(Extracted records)

"""

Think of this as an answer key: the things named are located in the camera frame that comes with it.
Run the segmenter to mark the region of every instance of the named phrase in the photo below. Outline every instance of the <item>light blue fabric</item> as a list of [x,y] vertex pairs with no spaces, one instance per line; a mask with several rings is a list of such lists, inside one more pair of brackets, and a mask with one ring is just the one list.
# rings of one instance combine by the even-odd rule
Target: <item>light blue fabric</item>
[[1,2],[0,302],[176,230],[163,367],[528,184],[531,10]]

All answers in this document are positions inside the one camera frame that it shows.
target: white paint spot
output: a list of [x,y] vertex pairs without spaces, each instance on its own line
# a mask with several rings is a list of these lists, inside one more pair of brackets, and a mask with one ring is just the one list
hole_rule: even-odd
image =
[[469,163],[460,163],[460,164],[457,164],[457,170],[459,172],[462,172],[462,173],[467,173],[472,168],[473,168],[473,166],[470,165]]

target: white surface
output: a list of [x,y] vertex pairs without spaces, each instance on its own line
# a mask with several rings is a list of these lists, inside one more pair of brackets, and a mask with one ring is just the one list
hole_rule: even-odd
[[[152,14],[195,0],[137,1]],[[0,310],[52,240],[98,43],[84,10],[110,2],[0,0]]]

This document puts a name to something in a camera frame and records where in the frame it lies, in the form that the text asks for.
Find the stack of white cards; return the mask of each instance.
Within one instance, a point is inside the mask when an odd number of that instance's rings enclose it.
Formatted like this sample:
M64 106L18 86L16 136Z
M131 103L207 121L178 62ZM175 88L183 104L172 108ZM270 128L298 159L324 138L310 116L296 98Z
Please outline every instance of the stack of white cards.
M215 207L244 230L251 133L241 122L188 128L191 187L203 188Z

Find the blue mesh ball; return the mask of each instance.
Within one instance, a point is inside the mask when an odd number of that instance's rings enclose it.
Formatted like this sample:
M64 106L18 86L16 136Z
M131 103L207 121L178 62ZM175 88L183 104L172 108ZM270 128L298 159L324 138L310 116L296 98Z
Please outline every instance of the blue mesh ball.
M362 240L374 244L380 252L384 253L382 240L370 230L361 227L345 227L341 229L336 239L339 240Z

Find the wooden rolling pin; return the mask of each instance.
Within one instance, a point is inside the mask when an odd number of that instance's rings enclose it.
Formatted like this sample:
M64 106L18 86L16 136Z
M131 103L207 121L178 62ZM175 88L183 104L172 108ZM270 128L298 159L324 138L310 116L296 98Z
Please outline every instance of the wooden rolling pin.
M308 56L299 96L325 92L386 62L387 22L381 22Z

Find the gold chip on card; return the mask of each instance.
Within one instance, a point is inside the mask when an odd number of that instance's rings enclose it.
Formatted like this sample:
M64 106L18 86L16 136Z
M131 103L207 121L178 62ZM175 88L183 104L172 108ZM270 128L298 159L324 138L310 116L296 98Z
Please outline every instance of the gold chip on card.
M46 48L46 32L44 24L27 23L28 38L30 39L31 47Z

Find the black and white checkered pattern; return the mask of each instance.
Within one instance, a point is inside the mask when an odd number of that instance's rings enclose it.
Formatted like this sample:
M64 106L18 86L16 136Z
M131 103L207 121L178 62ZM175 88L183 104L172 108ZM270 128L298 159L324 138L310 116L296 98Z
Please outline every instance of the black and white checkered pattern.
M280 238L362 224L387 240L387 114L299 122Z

"""
"""

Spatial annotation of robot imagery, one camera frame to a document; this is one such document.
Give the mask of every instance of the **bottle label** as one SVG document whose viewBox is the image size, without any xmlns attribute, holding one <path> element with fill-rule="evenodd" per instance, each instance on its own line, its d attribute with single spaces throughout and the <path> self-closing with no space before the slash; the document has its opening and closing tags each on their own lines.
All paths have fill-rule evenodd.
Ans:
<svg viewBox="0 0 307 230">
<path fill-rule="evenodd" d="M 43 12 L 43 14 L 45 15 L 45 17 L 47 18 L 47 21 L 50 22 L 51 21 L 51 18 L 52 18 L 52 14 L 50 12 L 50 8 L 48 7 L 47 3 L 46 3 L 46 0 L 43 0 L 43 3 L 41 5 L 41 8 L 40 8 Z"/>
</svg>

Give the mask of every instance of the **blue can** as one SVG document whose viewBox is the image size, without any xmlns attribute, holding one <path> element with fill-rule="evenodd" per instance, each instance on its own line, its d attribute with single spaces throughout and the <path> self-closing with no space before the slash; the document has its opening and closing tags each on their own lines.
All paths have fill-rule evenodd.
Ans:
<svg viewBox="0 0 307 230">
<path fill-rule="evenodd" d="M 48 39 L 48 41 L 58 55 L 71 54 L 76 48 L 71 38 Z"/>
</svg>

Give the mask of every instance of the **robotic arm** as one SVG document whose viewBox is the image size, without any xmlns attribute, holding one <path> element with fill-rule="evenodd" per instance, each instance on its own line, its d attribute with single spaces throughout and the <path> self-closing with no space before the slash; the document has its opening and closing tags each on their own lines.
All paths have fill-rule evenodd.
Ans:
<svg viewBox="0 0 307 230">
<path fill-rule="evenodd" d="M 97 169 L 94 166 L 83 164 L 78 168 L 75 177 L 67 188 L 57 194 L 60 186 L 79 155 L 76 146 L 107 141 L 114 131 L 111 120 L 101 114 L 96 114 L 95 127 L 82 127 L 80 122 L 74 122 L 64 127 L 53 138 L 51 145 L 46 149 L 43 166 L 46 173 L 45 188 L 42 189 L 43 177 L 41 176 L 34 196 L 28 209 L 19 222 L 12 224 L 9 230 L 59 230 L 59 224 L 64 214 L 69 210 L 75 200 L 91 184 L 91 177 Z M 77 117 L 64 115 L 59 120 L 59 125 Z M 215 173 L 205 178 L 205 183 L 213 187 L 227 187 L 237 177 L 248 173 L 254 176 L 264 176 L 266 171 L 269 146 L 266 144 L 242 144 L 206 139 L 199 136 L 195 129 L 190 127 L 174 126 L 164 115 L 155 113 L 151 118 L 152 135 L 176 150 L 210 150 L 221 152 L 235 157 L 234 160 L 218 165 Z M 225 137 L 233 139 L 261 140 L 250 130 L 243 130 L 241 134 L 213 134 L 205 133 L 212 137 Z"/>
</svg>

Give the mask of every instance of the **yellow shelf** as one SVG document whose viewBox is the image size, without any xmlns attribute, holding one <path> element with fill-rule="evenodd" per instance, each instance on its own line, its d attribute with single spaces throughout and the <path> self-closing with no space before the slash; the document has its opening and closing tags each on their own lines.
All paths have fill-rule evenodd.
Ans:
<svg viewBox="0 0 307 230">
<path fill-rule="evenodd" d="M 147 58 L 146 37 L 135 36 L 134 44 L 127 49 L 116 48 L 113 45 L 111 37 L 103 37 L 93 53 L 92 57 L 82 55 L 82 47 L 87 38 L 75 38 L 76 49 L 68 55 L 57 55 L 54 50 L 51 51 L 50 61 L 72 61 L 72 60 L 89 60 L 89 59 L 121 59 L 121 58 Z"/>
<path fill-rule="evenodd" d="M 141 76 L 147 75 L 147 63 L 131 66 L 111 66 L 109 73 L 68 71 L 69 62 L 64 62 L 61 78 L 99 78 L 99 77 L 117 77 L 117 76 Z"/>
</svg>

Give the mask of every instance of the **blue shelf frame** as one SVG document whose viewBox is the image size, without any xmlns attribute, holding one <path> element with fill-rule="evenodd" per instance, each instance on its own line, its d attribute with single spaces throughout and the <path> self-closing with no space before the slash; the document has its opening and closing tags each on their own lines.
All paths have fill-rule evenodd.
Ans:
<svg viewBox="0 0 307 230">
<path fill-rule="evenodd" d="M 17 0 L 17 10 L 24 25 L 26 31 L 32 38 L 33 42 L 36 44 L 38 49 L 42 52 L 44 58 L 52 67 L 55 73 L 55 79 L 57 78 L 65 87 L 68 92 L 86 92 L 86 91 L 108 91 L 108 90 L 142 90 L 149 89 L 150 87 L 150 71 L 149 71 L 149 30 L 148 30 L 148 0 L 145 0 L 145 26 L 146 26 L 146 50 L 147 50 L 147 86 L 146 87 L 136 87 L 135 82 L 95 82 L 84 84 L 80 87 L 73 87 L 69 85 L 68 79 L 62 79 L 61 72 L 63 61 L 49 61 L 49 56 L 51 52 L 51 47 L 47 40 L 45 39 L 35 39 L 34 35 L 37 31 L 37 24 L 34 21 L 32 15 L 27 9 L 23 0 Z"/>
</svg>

"""
"""

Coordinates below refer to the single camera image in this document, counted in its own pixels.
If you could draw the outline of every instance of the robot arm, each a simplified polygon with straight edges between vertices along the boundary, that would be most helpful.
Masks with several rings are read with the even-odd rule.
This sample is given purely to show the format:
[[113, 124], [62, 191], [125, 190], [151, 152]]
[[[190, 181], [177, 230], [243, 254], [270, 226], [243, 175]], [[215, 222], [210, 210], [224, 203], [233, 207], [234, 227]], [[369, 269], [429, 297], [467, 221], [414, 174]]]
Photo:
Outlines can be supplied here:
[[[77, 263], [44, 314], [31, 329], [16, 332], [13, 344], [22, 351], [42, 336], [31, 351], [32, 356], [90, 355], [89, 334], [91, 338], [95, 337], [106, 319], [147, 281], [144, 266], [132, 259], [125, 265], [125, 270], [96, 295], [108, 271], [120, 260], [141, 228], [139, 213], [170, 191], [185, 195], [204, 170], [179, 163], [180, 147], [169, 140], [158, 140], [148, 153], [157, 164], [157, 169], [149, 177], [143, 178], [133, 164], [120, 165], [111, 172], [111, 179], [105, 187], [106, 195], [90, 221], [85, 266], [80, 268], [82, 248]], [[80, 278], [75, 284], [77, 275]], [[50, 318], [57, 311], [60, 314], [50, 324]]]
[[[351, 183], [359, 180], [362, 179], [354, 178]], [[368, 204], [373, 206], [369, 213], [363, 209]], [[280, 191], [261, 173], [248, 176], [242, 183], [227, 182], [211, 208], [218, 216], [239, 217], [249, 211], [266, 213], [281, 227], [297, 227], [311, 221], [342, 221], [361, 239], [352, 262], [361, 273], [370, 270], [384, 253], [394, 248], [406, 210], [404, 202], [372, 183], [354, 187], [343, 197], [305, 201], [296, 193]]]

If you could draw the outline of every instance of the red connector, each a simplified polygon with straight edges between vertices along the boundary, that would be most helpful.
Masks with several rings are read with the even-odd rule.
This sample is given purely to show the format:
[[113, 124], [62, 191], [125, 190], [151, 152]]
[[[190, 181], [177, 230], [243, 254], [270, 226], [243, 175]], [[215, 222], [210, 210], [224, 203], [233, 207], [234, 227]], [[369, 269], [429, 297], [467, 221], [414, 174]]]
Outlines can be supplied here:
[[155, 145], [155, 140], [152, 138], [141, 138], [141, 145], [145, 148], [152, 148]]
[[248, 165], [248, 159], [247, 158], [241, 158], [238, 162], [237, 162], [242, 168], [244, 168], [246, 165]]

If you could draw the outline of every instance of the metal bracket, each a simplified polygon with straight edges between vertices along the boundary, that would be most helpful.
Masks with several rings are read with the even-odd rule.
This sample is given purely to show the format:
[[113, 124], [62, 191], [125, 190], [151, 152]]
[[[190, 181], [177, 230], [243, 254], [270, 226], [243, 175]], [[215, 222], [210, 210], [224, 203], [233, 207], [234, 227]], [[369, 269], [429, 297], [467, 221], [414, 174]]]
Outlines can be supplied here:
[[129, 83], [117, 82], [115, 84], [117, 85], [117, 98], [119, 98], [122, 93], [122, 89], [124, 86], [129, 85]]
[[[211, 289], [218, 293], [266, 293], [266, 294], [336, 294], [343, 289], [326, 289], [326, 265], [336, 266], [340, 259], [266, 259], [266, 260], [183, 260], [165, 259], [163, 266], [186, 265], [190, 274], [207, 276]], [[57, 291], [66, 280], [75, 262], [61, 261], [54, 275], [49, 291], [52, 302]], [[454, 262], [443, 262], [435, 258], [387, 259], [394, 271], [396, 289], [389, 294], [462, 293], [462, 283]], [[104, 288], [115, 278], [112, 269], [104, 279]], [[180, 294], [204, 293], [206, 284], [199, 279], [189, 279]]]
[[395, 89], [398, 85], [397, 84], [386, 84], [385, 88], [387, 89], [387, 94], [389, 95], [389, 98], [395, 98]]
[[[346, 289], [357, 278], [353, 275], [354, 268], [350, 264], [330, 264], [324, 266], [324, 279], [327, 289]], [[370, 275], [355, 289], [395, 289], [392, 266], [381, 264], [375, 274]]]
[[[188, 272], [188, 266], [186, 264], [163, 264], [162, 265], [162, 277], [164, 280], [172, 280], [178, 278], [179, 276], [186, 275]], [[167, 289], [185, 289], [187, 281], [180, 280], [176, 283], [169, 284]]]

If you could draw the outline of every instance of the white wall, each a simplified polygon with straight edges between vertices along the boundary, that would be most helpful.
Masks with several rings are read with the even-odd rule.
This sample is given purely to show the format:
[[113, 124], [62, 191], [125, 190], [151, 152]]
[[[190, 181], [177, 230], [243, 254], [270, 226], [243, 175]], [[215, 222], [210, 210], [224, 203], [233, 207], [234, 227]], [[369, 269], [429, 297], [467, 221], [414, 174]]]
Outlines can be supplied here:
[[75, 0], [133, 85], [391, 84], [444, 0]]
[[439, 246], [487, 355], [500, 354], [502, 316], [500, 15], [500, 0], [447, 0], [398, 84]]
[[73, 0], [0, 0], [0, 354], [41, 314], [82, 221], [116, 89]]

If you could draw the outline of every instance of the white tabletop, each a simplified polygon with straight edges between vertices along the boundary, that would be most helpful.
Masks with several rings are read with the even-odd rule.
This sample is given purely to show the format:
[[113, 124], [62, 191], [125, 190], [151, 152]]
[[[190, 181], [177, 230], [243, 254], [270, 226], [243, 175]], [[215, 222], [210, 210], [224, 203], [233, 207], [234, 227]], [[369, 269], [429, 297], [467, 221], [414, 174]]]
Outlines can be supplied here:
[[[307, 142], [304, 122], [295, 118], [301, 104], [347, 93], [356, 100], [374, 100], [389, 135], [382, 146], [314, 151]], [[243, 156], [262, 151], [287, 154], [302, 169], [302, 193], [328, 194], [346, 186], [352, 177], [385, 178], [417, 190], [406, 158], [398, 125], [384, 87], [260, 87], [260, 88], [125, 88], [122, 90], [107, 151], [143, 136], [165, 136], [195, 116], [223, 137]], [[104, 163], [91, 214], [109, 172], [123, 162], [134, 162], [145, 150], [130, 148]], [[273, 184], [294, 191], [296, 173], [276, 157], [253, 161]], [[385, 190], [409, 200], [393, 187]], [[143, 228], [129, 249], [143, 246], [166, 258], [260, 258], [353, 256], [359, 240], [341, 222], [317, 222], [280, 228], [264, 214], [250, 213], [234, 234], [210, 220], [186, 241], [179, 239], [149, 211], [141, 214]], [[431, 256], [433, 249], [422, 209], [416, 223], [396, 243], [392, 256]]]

"""

→ Activity: Filter the entries above and return only the lines holding "named".

→ Task result:
Think of this as an answer key: the things named are located in the camera frame that comes with it.
Run the segmenter to mark the region of every instance of the named phrase in the photo below. Outline every instance of the <item>light blue fabric</item> as a list of [x,y] vertex pairs with no spaces, one instance per line; a mask with several rings is a list of such lists, inside one more pair of brackets, and a mask with one ring is just the one list.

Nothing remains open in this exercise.